[Extracted records]
########################################
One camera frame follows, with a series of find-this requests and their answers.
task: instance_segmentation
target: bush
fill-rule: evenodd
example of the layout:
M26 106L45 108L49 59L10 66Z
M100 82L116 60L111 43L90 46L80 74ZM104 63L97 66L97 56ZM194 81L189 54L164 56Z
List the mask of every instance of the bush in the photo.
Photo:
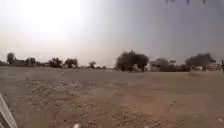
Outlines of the bush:
M210 53L205 54L197 54L196 56L192 56L188 59L186 59L185 64L189 67L197 67L197 66L203 66L205 67L207 64L215 62L213 60L213 57L210 55Z
M121 71L133 71L134 65L144 71L145 66L148 64L148 57L144 54L138 54L134 51L123 52L118 58L115 65L116 69Z
M25 60L26 66L35 66L35 64L36 64L36 59L34 57L30 57Z
M65 65L68 68L72 68L73 66L75 66L77 68L78 67L78 60L77 59L67 59L65 61Z
M16 56L14 53L10 52L7 54L7 62L9 64L13 64L14 63L14 60L16 60Z
M49 65L50 67L53 68L62 68L62 60L60 60L58 57L56 58L52 58L51 60L49 60Z
M91 61L91 62L89 63L89 68L95 68L95 64L96 64L95 61Z

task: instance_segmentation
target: sandy ground
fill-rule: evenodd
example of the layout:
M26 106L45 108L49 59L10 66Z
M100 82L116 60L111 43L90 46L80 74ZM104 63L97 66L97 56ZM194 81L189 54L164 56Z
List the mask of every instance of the sandy ground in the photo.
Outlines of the sandy ground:
M224 74L0 67L19 128L223 128Z

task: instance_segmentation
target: distant building
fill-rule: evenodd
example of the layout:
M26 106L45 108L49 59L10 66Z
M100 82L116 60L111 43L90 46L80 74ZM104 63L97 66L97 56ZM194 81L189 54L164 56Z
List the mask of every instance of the distant building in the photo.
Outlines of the distant building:
M220 64L216 64L215 62L211 62L210 64L208 64L206 66L206 69L209 71L217 71L221 69L221 65Z
M147 65L148 71L149 72L159 72L159 64L156 61L149 61Z
M25 66L25 60L14 60L13 66L24 67Z

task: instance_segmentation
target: white structure
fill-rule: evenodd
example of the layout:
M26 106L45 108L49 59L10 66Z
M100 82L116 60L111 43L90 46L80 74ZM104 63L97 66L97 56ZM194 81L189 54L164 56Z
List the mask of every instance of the white structure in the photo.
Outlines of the white structure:
M149 72L159 72L159 65L156 61L149 61L147 65L148 71Z
M0 128L18 128L12 113L0 93Z

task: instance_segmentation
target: dry field
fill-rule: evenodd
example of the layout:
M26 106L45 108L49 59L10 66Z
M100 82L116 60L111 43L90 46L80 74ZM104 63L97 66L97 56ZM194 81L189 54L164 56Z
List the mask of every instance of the dry field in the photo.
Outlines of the dry field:
M224 74L0 67L19 128L223 128Z

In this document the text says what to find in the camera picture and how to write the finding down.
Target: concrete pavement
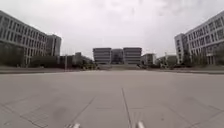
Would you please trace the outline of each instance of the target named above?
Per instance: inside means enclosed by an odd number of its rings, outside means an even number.
[[[223,128],[224,76],[86,71],[0,76],[0,128]]]

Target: sky
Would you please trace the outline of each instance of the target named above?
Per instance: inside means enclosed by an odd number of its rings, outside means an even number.
[[[174,36],[224,10],[224,0],[0,0],[0,10],[62,37],[61,54],[142,47],[175,54]]]

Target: distant building
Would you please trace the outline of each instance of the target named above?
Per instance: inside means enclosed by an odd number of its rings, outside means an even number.
[[[123,49],[111,50],[111,64],[123,64]]]
[[[155,65],[156,64],[156,55],[153,53],[145,54],[141,57],[141,64],[144,65]]]
[[[177,63],[181,64],[183,59],[188,52],[187,36],[184,34],[179,34],[175,37]]]
[[[93,60],[89,57],[83,56],[81,52],[77,52],[73,58],[73,64],[92,63]]]
[[[47,55],[49,56],[60,56],[61,38],[56,35],[48,36],[47,40]]]
[[[93,57],[96,64],[110,64],[111,48],[94,48]]]
[[[184,57],[182,44],[185,44],[185,41],[191,57],[205,56],[208,64],[215,64],[215,52],[224,48],[224,11],[187,33],[175,37],[179,63]]]
[[[142,48],[123,49],[94,48],[93,56],[97,64],[140,64]]]
[[[47,35],[0,11],[0,41],[23,49],[22,64],[19,65],[29,65],[33,56],[48,55],[47,43],[49,37],[56,36]],[[56,38],[56,42],[56,45],[52,45],[52,49],[54,50],[51,55],[58,55],[60,53],[59,42],[61,40]]]
[[[123,49],[125,64],[140,64],[142,48],[126,47]]]

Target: window
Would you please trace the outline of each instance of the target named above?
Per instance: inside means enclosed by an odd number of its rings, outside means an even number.
[[[26,38],[26,46],[28,46],[28,44],[29,44],[29,43],[28,43],[28,41],[29,41],[29,39],[28,39],[28,38]]]
[[[206,31],[206,33],[208,33],[208,26],[207,25],[205,26],[205,31]]]
[[[14,36],[14,33],[12,32],[11,37],[10,37],[10,41],[13,41],[13,36]]]
[[[178,52],[181,52],[180,47],[178,47]]]
[[[9,23],[9,29],[12,28],[12,24],[13,24],[13,21],[11,20],[10,23]]]
[[[218,35],[218,39],[221,40],[224,38],[224,33],[223,33],[223,29],[217,31],[217,35]]]
[[[8,33],[7,33],[6,40],[9,40],[9,35],[10,35],[10,31],[8,31]]]
[[[16,23],[13,24],[13,30],[16,30]]]
[[[210,28],[210,31],[215,30],[215,26],[214,26],[214,23],[213,23],[213,22],[211,22],[211,23],[209,24],[209,28]]]
[[[210,36],[206,36],[205,37],[205,42],[206,42],[206,44],[211,43]]]
[[[214,35],[213,34],[211,34],[211,37],[212,37],[212,42],[214,42],[215,40],[214,40]]]
[[[19,24],[16,24],[16,32],[19,32]]]
[[[196,33],[194,32],[194,39],[196,38]]]
[[[15,34],[15,36],[14,36],[14,39],[13,39],[14,42],[16,42],[16,38],[17,38],[17,34]]]
[[[180,46],[180,40],[177,40],[177,46]]]
[[[3,39],[5,39],[5,37],[6,37],[6,32],[7,32],[7,31],[4,29],[4,30],[3,30],[3,37],[2,37]]]
[[[201,38],[201,45],[204,45],[204,44],[205,44],[205,39]]]
[[[214,38],[215,38],[215,41],[218,40],[218,38],[217,38],[217,33],[216,33],[216,32],[214,33]]]
[[[5,17],[2,25],[3,25],[3,27],[7,28],[9,25],[9,19]]]
[[[224,26],[224,18],[223,18],[223,17],[221,17],[221,19],[222,19],[222,25]]]
[[[220,27],[222,27],[222,21],[219,18],[218,20],[215,21],[215,28],[220,28]]]
[[[0,16],[0,24],[1,24],[1,21],[2,21],[2,16]]]
[[[25,38],[25,37],[23,37],[23,42],[22,42],[22,43],[23,43],[23,44],[25,44],[25,41],[26,41],[26,38]]]

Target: building
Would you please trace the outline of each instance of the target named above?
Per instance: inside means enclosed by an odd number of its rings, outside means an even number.
[[[140,64],[142,48],[123,49],[94,48],[93,56],[97,64]]]
[[[188,52],[187,36],[184,34],[179,34],[175,37],[177,63],[181,64],[183,62],[186,52]]]
[[[21,65],[29,65],[33,56],[46,56],[49,37],[51,36],[0,11],[0,41],[23,48]],[[55,53],[57,54],[60,52],[58,49],[60,46],[56,44]]]
[[[216,64],[215,53],[224,48],[224,11],[182,36],[186,37],[191,59],[193,56],[205,56],[208,64]],[[177,46],[181,45],[181,42],[181,36],[175,37],[179,62],[184,57],[182,50],[179,52]]]
[[[111,64],[123,64],[123,49],[111,50]]]
[[[123,48],[123,53],[125,64],[140,64],[142,48],[126,47]]]
[[[73,64],[76,64],[76,65],[83,64],[83,63],[90,64],[92,62],[93,62],[92,59],[90,59],[89,57],[83,56],[81,52],[75,53]]]
[[[173,67],[177,64],[177,56],[176,55],[166,55],[156,59],[156,65],[160,67],[167,68]]]
[[[60,56],[61,38],[56,35],[49,35],[47,40],[47,55]]]
[[[151,66],[156,64],[156,55],[153,53],[145,54],[141,57],[141,64]]]
[[[111,48],[94,48],[93,57],[96,64],[110,64]]]

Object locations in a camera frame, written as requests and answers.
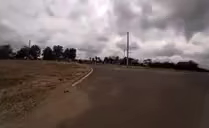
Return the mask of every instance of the light pole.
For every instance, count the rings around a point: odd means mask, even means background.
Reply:
[[[129,42],[130,42],[130,33],[127,32],[127,67],[129,66]]]

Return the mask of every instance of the treeline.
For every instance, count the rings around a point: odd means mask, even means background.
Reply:
[[[55,45],[53,48],[46,47],[43,51],[38,45],[31,47],[24,46],[14,52],[11,45],[0,46],[0,59],[30,59],[30,60],[75,60],[77,50],[75,48],[66,48]]]
[[[104,57],[102,60],[100,57],[90,58],[89,60],[80,60],[79,62],[87,62],[87,63],[96,63],[96,64],[118,64],[118,65],[126,65],[127,58],[120,58],[118,56],[110,56]],[[166,69],[175,69],[175,70],[189,70],[189,71],[197,71],[197,72],[209,72],[209,70],[203,69],[199,67],[199,64],[195,61],[180,61],[178,63],[173,62],[157,62],[152,59],[145,59],[142,62],[139,62],[138,59],[129,58],[129,65],[131,66],[141,66],[141,67],[149,67],[149,68],[166,68]]]

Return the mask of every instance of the rock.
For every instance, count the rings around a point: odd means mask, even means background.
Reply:
[[[70,91],[69,90],[64,90],[64,93],[69,93]]]

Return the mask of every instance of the curb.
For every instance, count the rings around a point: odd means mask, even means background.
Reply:
[[[91,68],[90,72],[87,75],[85,75],[84,77],[82,77],[80,80],[78,80],[75,83],[73,83],[72,84],[72,87],[80,84],[84,79],[86,79],[87,77],[89,77],[92,73],[93,73],[93,69]]]

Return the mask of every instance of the field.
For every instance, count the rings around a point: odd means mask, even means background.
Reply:
[[[0,124],[21,117],[59,86],[89,71],[85,65],[48,61],[0,61]]]

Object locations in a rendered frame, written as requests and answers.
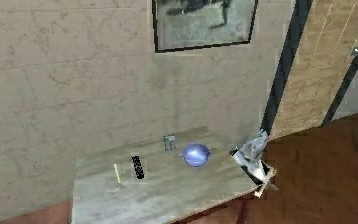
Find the blue bowl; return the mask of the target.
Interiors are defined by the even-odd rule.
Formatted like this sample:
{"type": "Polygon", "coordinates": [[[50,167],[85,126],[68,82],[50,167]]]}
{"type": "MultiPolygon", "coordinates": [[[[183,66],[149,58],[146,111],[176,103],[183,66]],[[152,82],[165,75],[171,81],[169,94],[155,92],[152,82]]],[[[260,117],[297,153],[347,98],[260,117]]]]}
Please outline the blue bowl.
{"type": "Polygon", "coordinates": [[[180,156],[188,165],[192,167],[201,167],[208,162],[211,152],[206,145],[190,143],[184,147],[180,156]]]}

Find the clear glass cup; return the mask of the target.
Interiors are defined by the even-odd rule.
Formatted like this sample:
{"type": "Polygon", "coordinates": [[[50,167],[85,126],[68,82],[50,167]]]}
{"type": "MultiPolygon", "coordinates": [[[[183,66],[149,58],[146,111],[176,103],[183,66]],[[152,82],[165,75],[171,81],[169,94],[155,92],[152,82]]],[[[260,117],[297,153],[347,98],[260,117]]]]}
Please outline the clear glass cup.
{"type": "Polygon", "coordinates": [[[175,145],[176,136],[174,134],[165,135],[163,137],[163,141],[164,141],[164,150],[165,151],[172,151],[176,148],[176,145],[175,145]]]}

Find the black remote control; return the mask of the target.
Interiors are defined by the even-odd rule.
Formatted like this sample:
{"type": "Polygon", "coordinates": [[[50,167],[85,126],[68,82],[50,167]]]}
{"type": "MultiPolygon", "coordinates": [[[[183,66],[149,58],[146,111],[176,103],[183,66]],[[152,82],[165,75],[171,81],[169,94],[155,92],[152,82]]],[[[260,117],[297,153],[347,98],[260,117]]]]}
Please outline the black remote control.
{"type": "Polygon", "coordinates": [[[140,161],[140,158],[138,156],[132,157],[132,162],[134,166],[134,171],[137,179],[143,179],[144,178],[144,171],[143,167],[140,161]]]}

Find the grey wooden table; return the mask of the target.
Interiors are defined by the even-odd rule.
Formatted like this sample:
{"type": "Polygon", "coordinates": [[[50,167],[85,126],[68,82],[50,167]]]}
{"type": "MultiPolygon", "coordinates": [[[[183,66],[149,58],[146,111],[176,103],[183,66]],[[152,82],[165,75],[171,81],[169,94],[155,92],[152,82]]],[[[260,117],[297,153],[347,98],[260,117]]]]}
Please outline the grey wooden table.
{"type": "Polygon", "coordinates": [[[172,151],[148,140],[109,149],[76,162],[71,224],[174,224],[244,195],[253,182],[206,127],[177,134],[172,151]],[[208,162],[192,167],[180,153],[190,143],[206,145],[208,162]],[[140,158],[144,178],[137,179],[132,157],[140,158]],[[113,164],[118,166],[117,183],[113,164]]]}

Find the grey crumpled newspaper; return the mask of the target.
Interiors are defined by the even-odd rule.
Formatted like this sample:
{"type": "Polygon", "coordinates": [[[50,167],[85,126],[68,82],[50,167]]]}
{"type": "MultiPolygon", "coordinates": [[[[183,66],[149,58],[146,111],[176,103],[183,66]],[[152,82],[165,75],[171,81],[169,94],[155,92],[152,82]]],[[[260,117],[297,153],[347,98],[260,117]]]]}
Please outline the grey crumpled newspaper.
{"type": "Polygon", "coordinates": [[[254,191],[257,198],[262,196],[270,185],[271,178],[276,175],[276,170],[261,160],[267,141],[267,132],[260,129],[251,140],[230,151],[230,155],[250,179],[253,182],[259,181],[258,188],[254,191]]]}

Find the yellow pencil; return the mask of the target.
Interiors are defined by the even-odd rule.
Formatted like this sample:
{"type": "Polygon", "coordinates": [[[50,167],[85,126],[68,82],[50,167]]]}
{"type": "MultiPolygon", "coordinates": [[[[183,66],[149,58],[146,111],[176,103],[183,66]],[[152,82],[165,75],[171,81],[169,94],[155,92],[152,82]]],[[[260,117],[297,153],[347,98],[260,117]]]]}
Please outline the yellow pencil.
{"type": "Polygon", "coordinates": [[[121,183],[121,178],[120,178],[120,174],[119,174],[119,170],[118,170],[118,166],[116,163],[113,164],[113,168],[114,168],[114,173],[115,173],[115,177],[117,180],[117,183],[121,183]]]}

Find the light wooden room door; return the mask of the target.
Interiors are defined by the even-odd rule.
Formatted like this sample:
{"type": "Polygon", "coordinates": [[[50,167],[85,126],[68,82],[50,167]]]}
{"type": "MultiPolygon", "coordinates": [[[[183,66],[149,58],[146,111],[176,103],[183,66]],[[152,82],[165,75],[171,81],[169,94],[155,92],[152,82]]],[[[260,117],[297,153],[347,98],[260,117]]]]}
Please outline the light wooden room door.
{"type": "Polygon", "coordinates": [[[313,0],[270,137],[322,124],[358,46],[358,0],[313,0]]]}

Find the black framed wall picture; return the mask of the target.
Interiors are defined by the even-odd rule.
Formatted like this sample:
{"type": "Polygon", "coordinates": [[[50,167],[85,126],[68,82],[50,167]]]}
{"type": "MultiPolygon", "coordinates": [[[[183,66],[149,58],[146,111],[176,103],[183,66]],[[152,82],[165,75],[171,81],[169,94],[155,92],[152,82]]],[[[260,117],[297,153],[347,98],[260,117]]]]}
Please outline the black framed wall picture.
{"type": "Polygon", "coordinates": [[[156,53],[249,44],[258,0],[152,0],[156,53]]]}

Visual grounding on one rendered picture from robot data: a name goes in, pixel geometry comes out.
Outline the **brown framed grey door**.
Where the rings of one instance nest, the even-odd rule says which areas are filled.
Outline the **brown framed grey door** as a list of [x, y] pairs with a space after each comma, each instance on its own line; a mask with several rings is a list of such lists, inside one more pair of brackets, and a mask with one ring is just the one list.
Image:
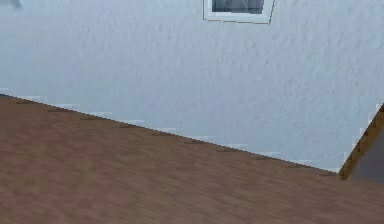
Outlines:
[[339, 178], [358, 178], [384, 184], [384, 103], [369, 122], [343, 166]]

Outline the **white framed wall picture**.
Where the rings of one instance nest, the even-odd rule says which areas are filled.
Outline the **white framed wall picture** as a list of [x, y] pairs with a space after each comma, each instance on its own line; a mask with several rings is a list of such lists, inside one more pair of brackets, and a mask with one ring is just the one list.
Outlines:
[[276, 0], [202, 0], [203, 19], [270, 24]]
########################################
> _Instructions to follow_:
Where the data above reaches the line holding "Return the mask of every instance of the light", begin printing, and stop after the line holding "Return the mask of every instance of the field.". Each line must be reproduced exactly, with nothing else added.

> _Written reply_:
Return the mask of every instance of the light pole.
For every instance, count the rings around a point: odd means mask, even means background.
Reply:
[[[129,42],[130,42],[130,33],[127,32],[127,67],[129,66]]]

Return the mask of every instance of the treeline.
For every instance, count the rings around a point: odd means mask, even means background.
Reply:
[[[55,45],[53,48],[46,47],[43,51],[38,45],[31,47],[24,46],[14,52],[11,45],[0,46],[0,59],[30,59],[30,60],[75,60],[77,50],[75,48],[66,48]]]
[[[104,57],[102,60],[100,57],[90,58],[89,60],[80,60],[79,62],[87,62],[87,63],[96,63],[96,64],[118,64],[118,65],[126,65],[127,58],[120,58],[118,56],[110,56]],[[166,69],[175,69],[175,70],[189,70],[189,71],[197,71],[197,72],[209,72],[209,70],[203,69],[199,67],[199,64],[195,61],[180,61],[178,63],[173,62],[157,62],[152,59],[145,59],[142,62],[139,62],[138,59],[129,58],[129,65],[131,66],[141,66],[141,67],[149,67],[149,68],[166,68]]]

Return the mask of every instance of the rock.
For every instance, count the rings around a point: odd means mask, even means background.
Reply:
[[[70,91],[69,90],[64,90],[64,93],[69,93]]]

Return the mask of every instance of the curb.
For every instance, count the rings around a point: odd means mask, even means background.
Reply:
[[[91,68],[90,72],[87,75],[85,75],[84,77],[82,77],[80,80],[78,80],[75,83],[73,83],[72,84],[72,87],[80,84],[84,79],[86,79],[87,77],[89,77],[92,73],[93,73],[93,69]]]

Return the mask of every instance of the field.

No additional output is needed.